Tran Thi Tuyet Nga first arrived in Cu Chi in 1961 when the area was peaceful and plentiful. When she went back 10 years later, Cu Chi was a desolate battlefield during the American War, where nothing could survive above ground. Nga lived in a tunnel, fought and witnessed thousands of comrades sacrifice their lives.

Her memories of those times inspired her. She had a dream to build something wonderful there and in 1991 the first bricks were transported to Bo Cap (Scorpion) pier, Phu Binh hamlet, An Phu commune, Cu Chi district.

It has taken 18 years of hard work, determination and sacrifice and nearly 100 billion VND (around 7 million USD) for Nga and her partners to convert the swampy, crater-filled battleground into the attractive "A Glance of Viet Nam" tourism park.
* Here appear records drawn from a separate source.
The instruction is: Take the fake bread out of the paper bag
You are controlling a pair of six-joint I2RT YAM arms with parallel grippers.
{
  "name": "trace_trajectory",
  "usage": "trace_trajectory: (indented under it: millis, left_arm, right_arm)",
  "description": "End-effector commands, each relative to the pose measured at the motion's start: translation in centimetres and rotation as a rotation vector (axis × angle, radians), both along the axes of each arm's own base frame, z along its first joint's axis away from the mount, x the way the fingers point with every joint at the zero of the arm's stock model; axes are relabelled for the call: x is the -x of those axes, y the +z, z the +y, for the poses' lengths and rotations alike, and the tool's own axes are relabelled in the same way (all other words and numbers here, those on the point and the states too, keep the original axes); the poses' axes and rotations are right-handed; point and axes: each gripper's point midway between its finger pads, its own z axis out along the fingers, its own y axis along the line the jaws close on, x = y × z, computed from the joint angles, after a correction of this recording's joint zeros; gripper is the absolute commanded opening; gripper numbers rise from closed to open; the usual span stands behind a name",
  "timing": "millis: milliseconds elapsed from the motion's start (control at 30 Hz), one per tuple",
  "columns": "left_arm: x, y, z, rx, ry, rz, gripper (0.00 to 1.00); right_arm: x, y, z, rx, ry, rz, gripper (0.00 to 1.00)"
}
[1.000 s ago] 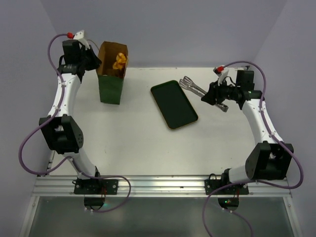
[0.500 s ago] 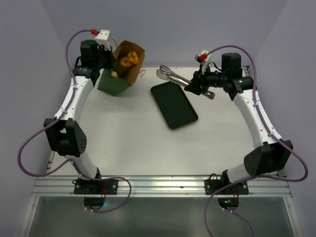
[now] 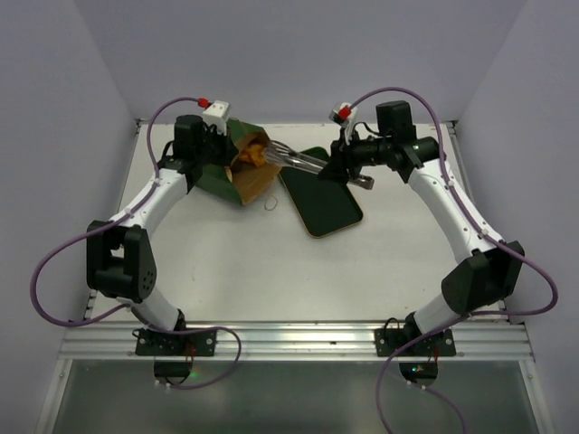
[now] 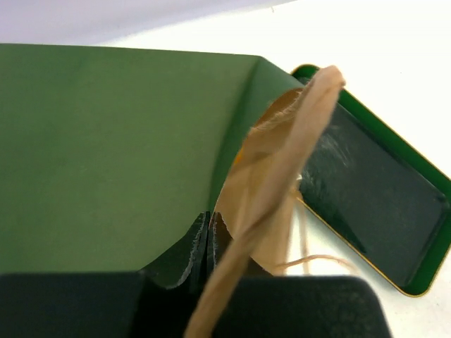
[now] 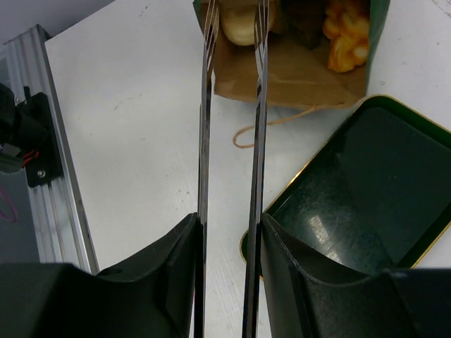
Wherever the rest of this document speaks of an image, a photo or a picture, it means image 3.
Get aluminium rail frame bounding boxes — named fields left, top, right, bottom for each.
left=35, top=118, right=555, bottom=434

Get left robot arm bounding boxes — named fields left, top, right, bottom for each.
left=86, top=113, right=238, bottom=355

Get green brown paper bag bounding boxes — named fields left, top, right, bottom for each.
left=196, top=118, right=281, bottom=206

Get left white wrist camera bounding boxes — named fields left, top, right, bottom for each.
left=201, top=100, right=231, bottom=136

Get dark green tray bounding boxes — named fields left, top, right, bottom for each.
left=279, top=167, right=364, bottom=239

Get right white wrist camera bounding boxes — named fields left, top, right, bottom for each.
left=329, top=102, right=357, bottom=145

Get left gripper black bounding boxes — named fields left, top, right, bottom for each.
left=195, top=123, right=239, bottom=167

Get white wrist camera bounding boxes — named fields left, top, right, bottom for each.
left=329, top=102, right=357, bottom=145
left=201, top=100, right=231, bottom=136

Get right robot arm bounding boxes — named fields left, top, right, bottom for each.
left=319, top=101, right=524, bottom=355

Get orange twisted fake bread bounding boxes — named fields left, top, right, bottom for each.
left=238, top=143, right=267, bottom=167

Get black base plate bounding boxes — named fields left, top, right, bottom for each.
left=132, top=328, right=217, bottom=357
left=374, top=317, right=457, bottom=358

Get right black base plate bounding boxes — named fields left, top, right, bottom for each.
left=374, top=317, right=457, bottom=358

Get metal tongs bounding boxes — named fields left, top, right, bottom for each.
left=264, top=138, right=375, bottom=191

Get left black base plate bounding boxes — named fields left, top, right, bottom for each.
left=132, top=328, right=217, bottom=357

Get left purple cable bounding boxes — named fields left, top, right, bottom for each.
left=29, top=95, right=243, bottom=392
Covering 22.5ha, the park contains 53 houses, 8km of road and 2.3km of irrigation canal. The designers had to use 700,000cu.m of fill and 4,000 cajuput piles to reclaim it from the swamp. Nga’s vision was to make a place that celebrated everything that Viet Nam had to offer.

The temple for country is the most exciting place. The mortar used to build the altar contains soil and water taken from famous landmarks of Viet Nam, including the country’s most northern part of Lung Cu Mountain in Ha Giang; Dien Bien Phu where the army was victorious against the French; Co Loa ancient citadel – the legendary capital of ancient Viet Nam; and Truong Son National Cemetery, where 10,000 War martyrs are laid to rest.

"The temple for country is the place where we pray for a strong and wealthy Viet Nam," Nga, chairwoman of the park, said.

Outside the temple, three ironwood piles from the Bach Dang River in the northern port city of Hai Phong are on display.

They were used by General Ngo Quyen to defeat the Chinese navy’s invasion in 938.

An exhibition has displays of artifacts from the Dinh, Le, Ly and Tran dynasties, and various wars over the past several thousand years.

There is a 55m long map of Viet Nam with surrounds designed like a Vietnamese bronze drum.

One of the park’s great achievements is the selection of traditional houses from different parts of the country – a typical northern house, a traditional southern residence, a mud house from the central province of Binh Dinh, a ruong wooden dwelling from Hue, a rong long house from the central highlands, and a long house of the E De ethnic people.

All houses here were made of local materials using workers from the area.

"We want everything to be as real as possible. I hope the collection will be meaningful for visitors," Nga said.

The park is also set up like a craft village featuring craftspeople doing rattan and silk weaving, wood carving, aquaculture rice cultivation, ornamental planting, embroidery and conical hat making. The craftspeople have been brought from their villages and are happy to talk about how they do it. "I’ve lived and worked here for eight years. My job is much more stable than if I worked outside," wood craftsman Nguyen Thanh Trung said.

The park also has a collection of 500 different types of trees, including 50 kinds of bamboo.

"Viet Nam is the home of bamboo and we aim to make more products from it," Nga added.

Restaurants serve food from the three regions.

Recently the park has included music and dance performances by young Thai ethnic women from the northern province of Yen Bai.

A traditional playground lets children see the games their ancestors played when they were kids.

"The park is good for families to discover their culture and history," Nguyen Van My, director of Lua Viet Tour company, said.

"We would like to do something for the land. It is a way for us to promote our culture in a unique way," Nga said.

The tourism park is 60km from downtown HCM City./.